Co-facilitating the San Diego Acoustic Neuroma Association support group has turned out to be a very satisfying experience. I volunteered to help out as the group is being run by a wonderful woman who herself is not an AN sufferer. She is a therapist who took over the group which was suddenly without leadership. It's been a delight to work with her and to gradually begin to be of value to her and the group.
 
I really didn't think I'd get that much out of a support group and went to the first few meetings as a total skeptic. I had made my choice, had my treatment and was going on, pretty well dealing with the attendant problems. What could a group do for me? Well, turns out, quite a bit. There's value in sharing the same space with people similarly afflicted and I can't explain why. Sort of like belonging to a club and being accepted without conditions by your fellows. 

On Saturday, we had a great speaker at our meeting, one Dr. Chen who has so many titles, it's kind of mind-boggling that he would even deign to speak to our small group. There's never a very
large congregation of AN sufferers in one spot as the tumor is rare - 1 in 100,000 so they never get a huge audience. One of his many distinctions is that he treated Ted Kennedy with his brain tumor.
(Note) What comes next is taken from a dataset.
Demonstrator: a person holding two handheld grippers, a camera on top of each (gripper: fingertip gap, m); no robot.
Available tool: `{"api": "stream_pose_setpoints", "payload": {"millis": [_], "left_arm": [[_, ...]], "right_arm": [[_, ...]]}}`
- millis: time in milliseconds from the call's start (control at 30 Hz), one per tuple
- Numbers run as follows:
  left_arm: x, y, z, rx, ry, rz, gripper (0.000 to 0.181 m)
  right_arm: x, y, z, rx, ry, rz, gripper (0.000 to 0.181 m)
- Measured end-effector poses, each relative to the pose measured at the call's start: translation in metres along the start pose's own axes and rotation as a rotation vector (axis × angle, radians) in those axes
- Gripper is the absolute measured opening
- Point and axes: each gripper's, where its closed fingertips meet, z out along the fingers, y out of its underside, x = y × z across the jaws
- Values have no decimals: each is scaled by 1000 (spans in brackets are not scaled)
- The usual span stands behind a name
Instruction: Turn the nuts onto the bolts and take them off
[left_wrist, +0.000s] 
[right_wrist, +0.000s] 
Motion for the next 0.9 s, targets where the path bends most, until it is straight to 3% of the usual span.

Dr. Chen is a physician who communicates in language everybody understood; who boiled things down to a manageable essence; who truly wanted to be understood for a change. Why this simple concept is so difficult for physicians? I understand the difficulty to some degree but most of these doctors are so incredibly smart and so capable that one would think they would figure out a way of all things, to simply communicate with their patients. This doctor was also very frank...he said, "You know I can have a consultation with you and get maybe $80 an hour for the time during which I recommend you have some kind of treatment - some surgical and some non-surgical. Remember that if it's surgical I'll get $20,000 an hour for doing the surgery and furthermore for us neurosurgeons, it's FUN. What am I inclined to recommend?" Wow, I've never heard a surgeon admit publicly to this kind of mercenary personal bias existing in the system but of course it's there - our whole medical system thrives on it  and also suffers from it. Dr. Chen doesn't have an answer for the ideal system, but he does recognize the adverse effect this motive can have on medical care and warned us about it.
 
I had one recent experience with a neurosurgeon who was pushing the BAHA hearing system on me...the surgery to implant a bone anchor is worth a cool $30,000 for the surgeon and it's really, for them, easy. Just a little drilling into the skull - a minor anesthesia experience, kind of like for colonoscopy.  I didn't like the guy's attitude and I could almost hear the cash register ringing in his brain. Passed on that one.
 
I learn something valuable at every meeting. 
 
 



3 comments:

  1. One of the old owners of Clementines in Fallbrook by the name of Dan had similar problems. He opted for the surgery and it ultimately served him well.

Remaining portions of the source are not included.